Figure 2 presents the item-response probabilities of the three LCA groups from the three-class model. For husbands, the green line labeled the low-risk group named basic health patterns (27.0%), representing the relatively low probabilities of unhealthy behaviors; the blue line labeled the moderate-risk group named unhealthy dietary patterns (58.9%), representing those with the highest possibility of low intake of healthy food, such as legumes and nuts (98.0%), animal protein (81.0%), and cereals (84.0%), but the lowest possibility of other risky behaviors; the red line labeled the high-risk group named multi-risk behavior coexists patterns (14.1%), representing those with the high possibility of smoking (56.0%), drinking (70.0%), and evening chronotype (52.0%).
Figure 2. Groups of clustered risk behaviors among husband-wife dyads. 1, Smoking; 2, Drinking; 3, Chronotype; 4, Sitting time; 5, Pickled/fired/barbecued foods; 6, Sugar-sweetened beverages; 7, Takeaway food; 8, Disposable cutlery; 9, Cereals; 10, Fruits and vegetables; 11, Animal-source foods; 12, Legumes and nuts.

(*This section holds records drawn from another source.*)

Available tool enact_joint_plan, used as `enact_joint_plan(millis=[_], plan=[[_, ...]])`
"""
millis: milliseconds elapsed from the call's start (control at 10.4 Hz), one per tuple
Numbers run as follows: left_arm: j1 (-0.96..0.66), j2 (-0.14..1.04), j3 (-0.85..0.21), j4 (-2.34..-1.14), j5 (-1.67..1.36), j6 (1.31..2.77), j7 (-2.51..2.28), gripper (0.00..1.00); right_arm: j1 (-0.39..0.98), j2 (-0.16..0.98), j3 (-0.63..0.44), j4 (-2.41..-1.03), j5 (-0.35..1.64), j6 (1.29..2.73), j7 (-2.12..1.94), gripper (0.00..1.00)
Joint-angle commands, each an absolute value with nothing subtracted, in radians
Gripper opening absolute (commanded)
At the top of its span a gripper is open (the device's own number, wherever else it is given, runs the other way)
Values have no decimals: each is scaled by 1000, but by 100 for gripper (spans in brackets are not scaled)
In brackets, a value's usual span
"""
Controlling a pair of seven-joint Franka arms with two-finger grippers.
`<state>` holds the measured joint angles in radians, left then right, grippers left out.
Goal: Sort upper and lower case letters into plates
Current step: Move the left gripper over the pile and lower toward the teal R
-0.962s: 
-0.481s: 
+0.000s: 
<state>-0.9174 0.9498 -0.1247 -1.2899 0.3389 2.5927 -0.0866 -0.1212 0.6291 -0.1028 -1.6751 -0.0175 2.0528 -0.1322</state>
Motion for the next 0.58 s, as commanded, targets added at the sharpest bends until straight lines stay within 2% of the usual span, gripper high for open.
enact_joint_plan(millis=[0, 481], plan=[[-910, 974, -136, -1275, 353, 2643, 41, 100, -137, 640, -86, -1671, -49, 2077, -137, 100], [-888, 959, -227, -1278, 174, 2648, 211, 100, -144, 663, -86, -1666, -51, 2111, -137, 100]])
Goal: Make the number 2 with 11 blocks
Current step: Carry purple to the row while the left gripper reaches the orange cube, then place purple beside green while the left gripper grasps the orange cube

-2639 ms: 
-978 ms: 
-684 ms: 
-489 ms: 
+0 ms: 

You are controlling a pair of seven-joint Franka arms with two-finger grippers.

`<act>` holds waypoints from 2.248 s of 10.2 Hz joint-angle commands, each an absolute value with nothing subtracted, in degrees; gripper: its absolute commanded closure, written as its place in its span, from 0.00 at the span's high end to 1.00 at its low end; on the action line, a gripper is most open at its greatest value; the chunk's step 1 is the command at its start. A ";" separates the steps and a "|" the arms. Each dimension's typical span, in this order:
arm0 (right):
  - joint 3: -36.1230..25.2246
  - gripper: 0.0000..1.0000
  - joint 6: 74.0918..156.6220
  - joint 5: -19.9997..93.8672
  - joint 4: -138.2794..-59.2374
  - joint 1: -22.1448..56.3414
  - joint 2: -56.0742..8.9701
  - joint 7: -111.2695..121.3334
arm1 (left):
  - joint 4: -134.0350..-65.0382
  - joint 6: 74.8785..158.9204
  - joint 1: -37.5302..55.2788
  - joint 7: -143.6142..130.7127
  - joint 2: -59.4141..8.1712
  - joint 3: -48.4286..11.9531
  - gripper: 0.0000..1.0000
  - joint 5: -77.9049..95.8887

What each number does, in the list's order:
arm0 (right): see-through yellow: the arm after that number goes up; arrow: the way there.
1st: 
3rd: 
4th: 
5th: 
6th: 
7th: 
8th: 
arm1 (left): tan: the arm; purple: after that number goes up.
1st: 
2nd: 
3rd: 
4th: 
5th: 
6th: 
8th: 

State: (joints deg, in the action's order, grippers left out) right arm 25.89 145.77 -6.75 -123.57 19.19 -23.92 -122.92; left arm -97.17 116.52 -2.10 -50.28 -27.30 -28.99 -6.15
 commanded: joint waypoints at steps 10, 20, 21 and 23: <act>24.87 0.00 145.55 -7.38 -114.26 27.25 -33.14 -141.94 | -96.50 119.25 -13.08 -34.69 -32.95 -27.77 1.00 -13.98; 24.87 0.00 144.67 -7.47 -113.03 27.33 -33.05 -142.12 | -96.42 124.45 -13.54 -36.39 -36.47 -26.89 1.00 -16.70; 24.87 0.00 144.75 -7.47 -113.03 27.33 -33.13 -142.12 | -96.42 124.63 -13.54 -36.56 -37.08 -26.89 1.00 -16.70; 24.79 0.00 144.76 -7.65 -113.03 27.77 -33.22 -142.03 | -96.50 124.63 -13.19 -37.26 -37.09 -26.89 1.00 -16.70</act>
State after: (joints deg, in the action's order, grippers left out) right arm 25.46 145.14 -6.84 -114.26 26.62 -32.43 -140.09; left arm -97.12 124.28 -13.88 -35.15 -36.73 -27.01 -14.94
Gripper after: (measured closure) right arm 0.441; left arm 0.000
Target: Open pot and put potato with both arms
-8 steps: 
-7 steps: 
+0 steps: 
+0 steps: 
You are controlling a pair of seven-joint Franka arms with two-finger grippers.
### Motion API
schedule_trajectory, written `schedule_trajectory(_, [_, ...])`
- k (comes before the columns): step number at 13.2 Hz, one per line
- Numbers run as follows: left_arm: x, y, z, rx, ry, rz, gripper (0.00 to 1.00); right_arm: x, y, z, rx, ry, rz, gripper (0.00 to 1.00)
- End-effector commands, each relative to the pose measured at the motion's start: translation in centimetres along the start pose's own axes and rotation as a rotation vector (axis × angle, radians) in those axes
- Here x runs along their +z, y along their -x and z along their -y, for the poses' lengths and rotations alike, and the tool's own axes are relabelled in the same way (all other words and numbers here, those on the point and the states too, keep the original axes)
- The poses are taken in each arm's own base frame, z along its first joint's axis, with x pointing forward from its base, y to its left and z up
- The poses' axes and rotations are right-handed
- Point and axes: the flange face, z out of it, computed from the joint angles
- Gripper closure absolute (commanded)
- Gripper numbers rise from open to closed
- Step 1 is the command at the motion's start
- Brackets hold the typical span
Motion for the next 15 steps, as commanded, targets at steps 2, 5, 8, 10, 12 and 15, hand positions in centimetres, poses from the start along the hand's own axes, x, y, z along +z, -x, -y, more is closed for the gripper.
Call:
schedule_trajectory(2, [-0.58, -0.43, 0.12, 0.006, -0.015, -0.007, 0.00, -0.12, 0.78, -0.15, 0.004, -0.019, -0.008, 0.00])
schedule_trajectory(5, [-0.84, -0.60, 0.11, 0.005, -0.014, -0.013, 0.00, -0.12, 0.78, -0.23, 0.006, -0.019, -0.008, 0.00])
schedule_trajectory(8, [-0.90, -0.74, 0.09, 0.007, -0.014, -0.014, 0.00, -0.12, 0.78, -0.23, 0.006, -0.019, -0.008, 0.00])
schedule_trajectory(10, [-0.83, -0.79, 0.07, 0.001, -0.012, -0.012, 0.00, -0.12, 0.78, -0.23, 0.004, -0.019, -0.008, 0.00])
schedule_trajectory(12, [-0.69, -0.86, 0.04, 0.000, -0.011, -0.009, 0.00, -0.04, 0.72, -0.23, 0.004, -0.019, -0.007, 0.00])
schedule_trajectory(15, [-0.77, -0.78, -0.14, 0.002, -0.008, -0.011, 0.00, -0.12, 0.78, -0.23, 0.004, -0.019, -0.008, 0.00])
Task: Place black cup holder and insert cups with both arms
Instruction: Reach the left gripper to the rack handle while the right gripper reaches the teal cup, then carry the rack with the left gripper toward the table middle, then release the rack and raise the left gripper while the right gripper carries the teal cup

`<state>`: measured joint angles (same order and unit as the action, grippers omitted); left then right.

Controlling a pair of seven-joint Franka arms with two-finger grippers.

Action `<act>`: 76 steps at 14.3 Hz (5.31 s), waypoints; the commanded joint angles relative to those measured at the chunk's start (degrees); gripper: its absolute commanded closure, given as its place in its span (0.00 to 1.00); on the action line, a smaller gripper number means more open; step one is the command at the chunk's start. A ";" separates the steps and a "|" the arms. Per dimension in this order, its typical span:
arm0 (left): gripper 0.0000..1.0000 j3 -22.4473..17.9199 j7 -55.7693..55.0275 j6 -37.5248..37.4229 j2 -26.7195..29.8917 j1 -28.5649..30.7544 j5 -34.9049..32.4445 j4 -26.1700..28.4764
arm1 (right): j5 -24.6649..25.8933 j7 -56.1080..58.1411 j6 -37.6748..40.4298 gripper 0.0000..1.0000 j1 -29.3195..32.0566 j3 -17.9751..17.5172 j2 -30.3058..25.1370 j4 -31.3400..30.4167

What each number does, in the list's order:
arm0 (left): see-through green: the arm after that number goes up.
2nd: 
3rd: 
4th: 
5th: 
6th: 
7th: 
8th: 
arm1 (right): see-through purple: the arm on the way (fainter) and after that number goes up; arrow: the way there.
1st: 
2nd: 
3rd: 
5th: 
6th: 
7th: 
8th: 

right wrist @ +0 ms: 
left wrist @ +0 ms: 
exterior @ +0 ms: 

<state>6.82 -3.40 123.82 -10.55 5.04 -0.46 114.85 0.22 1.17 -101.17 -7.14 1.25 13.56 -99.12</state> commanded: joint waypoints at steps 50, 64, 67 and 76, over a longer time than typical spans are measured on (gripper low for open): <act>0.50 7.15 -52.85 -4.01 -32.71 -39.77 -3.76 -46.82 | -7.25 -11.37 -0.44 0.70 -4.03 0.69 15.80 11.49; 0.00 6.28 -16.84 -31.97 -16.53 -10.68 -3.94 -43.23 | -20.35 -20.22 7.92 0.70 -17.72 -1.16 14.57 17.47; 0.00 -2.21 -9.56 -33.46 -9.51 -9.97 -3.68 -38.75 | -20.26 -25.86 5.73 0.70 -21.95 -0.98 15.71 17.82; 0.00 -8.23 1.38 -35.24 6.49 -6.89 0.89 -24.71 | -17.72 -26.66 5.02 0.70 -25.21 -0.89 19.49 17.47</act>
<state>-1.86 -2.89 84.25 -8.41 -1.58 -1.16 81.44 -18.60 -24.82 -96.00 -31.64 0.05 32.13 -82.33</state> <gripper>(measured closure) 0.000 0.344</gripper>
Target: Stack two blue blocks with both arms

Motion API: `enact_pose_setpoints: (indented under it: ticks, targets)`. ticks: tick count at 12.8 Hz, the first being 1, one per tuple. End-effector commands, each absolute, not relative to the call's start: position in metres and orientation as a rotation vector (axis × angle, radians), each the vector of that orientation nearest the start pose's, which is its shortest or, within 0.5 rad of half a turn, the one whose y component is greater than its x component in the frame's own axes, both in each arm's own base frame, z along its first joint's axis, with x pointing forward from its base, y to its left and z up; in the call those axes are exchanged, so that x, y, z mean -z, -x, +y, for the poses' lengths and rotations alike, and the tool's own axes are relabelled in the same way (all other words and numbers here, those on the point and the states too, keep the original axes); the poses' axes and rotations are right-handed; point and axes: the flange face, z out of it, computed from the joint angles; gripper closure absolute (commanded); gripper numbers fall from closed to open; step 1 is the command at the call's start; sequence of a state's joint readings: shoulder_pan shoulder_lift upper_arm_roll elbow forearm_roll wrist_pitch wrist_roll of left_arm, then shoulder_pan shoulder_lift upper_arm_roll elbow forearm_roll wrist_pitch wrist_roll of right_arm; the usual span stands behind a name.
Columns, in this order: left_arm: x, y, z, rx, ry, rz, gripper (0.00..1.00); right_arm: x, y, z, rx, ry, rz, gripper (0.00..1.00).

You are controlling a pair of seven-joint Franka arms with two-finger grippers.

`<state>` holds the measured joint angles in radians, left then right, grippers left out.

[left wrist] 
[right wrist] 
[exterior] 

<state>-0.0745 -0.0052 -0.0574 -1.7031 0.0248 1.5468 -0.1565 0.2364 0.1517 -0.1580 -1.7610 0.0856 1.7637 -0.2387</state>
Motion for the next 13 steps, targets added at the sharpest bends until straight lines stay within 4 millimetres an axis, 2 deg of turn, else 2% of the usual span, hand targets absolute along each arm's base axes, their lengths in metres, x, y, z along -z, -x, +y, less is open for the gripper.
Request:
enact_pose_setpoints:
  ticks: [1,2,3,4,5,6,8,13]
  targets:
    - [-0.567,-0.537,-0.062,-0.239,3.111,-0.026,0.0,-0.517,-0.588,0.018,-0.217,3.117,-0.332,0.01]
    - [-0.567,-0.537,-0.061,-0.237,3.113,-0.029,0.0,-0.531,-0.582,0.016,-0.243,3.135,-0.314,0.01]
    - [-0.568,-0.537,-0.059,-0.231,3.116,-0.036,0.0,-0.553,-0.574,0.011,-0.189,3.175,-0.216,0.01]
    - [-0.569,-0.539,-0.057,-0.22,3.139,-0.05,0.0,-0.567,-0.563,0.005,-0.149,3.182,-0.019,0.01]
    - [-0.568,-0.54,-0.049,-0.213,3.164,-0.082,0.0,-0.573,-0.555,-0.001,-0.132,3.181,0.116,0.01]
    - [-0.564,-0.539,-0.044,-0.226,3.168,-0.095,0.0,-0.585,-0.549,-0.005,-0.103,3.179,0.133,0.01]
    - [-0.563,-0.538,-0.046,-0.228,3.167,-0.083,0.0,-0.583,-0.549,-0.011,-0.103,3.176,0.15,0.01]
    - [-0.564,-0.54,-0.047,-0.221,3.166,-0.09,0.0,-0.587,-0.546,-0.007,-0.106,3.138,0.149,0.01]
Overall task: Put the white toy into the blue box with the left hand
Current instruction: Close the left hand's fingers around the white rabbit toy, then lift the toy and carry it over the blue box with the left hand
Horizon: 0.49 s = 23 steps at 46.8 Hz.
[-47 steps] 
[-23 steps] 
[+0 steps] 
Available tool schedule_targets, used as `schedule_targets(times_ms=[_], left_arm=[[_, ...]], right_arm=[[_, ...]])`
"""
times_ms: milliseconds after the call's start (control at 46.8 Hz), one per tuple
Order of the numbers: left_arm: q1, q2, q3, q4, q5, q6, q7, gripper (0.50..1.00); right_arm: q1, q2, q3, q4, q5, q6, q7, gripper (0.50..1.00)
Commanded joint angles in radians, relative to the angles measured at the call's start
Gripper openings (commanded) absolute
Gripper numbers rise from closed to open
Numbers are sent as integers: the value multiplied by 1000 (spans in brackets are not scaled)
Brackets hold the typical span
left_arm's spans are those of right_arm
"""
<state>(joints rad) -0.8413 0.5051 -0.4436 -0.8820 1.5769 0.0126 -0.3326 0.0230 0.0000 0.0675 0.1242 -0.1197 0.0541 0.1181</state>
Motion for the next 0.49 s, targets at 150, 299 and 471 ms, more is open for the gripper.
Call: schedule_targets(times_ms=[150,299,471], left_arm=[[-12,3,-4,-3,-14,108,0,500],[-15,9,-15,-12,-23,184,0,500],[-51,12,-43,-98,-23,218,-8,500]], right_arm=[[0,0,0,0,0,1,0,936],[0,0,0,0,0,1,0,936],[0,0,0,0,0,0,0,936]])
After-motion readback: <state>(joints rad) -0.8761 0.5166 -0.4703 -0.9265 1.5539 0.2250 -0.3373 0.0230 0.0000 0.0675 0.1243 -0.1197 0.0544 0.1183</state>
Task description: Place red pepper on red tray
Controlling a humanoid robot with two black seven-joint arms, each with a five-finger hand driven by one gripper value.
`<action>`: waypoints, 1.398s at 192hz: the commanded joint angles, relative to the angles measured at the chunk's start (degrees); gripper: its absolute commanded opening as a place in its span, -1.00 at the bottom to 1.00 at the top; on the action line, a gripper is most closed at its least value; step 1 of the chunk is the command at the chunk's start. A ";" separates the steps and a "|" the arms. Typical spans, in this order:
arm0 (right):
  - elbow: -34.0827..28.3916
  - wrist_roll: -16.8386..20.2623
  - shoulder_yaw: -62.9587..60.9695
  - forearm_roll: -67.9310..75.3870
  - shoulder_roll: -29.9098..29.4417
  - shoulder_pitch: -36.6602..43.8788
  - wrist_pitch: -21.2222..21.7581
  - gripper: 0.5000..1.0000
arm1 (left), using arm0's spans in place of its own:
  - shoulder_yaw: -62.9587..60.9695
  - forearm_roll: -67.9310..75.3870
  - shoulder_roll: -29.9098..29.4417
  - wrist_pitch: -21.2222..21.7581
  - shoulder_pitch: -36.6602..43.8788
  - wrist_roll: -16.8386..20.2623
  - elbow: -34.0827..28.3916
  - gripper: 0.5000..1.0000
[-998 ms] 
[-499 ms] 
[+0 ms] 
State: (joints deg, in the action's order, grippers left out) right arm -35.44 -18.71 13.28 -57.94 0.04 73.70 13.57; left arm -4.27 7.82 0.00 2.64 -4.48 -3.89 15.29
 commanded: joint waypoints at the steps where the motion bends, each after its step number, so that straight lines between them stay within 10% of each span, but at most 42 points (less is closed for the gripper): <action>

Among the wives, 30.7% belonged to the low-risk group, 53.0% to the moderate-risk group, and 16.2% to the high-risk group. Specifically, the low-risk group had a relatively positive profile, with low possibility of smoking (2.0%) and low probability of inadequate vegetable and fruit consumption (4.0%). The moderate-risk group had the highest probability of a low intake of legumes and nuts (99.0%), and low intake of cereals (89.0%). The high-risk group showed a high probability of the evening chronotype (51.0%), high intake of takeaway food (84.0%), and high consumption of disposable cutlery (89.0%). For a more detailed probability analysis, refer to Supplementary Table 4.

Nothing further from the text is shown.